• [Task objective] Beginning with the first line below, please restate each line exactly, down to and including the line containing "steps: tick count".

++++++++++

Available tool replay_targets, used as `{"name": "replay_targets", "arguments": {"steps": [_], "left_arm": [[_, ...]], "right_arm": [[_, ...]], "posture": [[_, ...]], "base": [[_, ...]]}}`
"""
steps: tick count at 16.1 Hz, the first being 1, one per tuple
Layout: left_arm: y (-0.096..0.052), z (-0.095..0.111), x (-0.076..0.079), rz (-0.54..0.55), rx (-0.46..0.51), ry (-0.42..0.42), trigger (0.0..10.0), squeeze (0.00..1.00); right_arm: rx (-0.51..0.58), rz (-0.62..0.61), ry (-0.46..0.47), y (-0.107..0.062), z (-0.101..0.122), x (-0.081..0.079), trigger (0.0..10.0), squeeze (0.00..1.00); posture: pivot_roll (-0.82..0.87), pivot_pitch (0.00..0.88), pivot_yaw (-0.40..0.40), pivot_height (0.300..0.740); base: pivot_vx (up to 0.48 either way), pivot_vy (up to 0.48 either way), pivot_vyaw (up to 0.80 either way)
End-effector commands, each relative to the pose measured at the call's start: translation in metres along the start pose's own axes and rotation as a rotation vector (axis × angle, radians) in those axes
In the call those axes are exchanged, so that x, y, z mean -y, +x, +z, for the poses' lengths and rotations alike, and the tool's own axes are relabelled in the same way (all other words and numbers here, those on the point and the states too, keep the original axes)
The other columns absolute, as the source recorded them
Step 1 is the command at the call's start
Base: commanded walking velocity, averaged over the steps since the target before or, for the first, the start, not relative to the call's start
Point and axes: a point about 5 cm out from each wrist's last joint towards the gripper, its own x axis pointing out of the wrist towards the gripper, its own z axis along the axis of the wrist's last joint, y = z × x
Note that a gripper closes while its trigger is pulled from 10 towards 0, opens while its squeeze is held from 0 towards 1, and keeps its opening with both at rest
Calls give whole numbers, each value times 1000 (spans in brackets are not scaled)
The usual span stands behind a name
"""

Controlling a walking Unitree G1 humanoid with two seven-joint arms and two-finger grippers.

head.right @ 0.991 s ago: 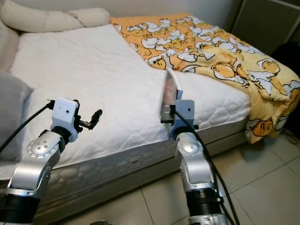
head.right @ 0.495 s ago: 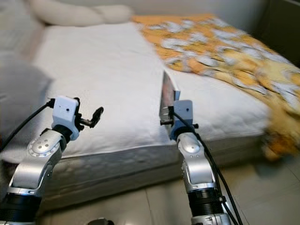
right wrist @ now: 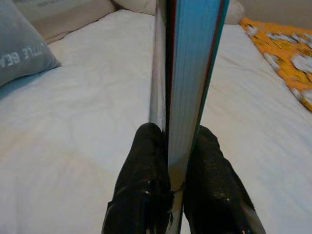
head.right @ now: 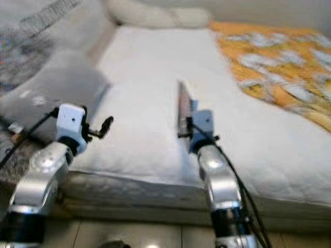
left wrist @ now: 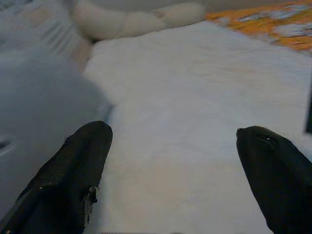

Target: Clean up the room

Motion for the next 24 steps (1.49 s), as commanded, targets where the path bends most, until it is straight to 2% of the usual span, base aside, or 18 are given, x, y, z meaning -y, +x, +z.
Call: {"name": "replay_targets", "arguments": {"steps": [1, 4, 6, 8, 11, 15, 18, 19, 22, 24], "left_arm": [[1, 2, -1, 4, 3, 6, 10000, 0], [1, 1, -1, 5, 0, 8, 10000, 0], [0, 0, 0, 1, -2, 13, 10000, 0], [0, 0, 1, -1, -3, 14, 10000, 0], [-2, 1, 3, -27, 1, 28, 10000, 0], [-13, 0, 6, -111, -13, 70, 10000, 0], [-19, -1, 7, -183, -23, 96, 10000, 0], [-19, -1, 9, -261, -32, 133, 10000, 0], [-18, -3, 8, -389, -69, 181, 10000, 0], [-25, -6, 0, -473, -131, 204, 10000, 0]], "right_arm": [[63, 43, -3, 0, 13, -9, 10000, 0], [68, 60, -4, 0, 14, -10, 10000, 0], [62, 90, 43, -2, 14, -11, 10000, 0], [63, 163, 58, -5, 15, -17, 10000, 0], [48, 203, 93, -6, 18, -17, 10000, 0], [68, 172, 243, -10, 28, -6, 10000, 0], [33, 165, 326, -9, 24, 3, 10000, 0], [-4, 195, 377, -2, 22, 4, 10000, 0], [-118, 300, 354, 16, 11, 2, 10000, 0], [-206, 343, 452, 33, 1, 7, 10000, 0]], "posture": [[23, 0, -14, 740], [23, 0, -13, 740], [23, 0, -13, 740], [21, 0, -13, 740], [16, 0, -9, 740], [12, 0, -6, 740], [10, 0, -2, 740], [11, 0, -6, 740], [13, 0, 3, 740], [17, 0, 7, 740]], "base": [[330, 0, 800], [328, 0, 800], [330, 0, 0], [330, 0, 0], [204, 0, 0], [0, 0, 0], [0, 0, 0], [0, 0, 0], [0, 0, 0], [0, 0, 0]]}}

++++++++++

• [Problem solution]
Available tool replay_targets, used as `{"name": "replay_targets", "arguments": {"steps": [_], "left_arm": [[_, ...]], "right_arm": [[_, ...]], "posture": [[_, ...]], "base": [[_, ...]]}}`
"""
steps: tick count at 16.1 Hz, the first being 1, one per tuple

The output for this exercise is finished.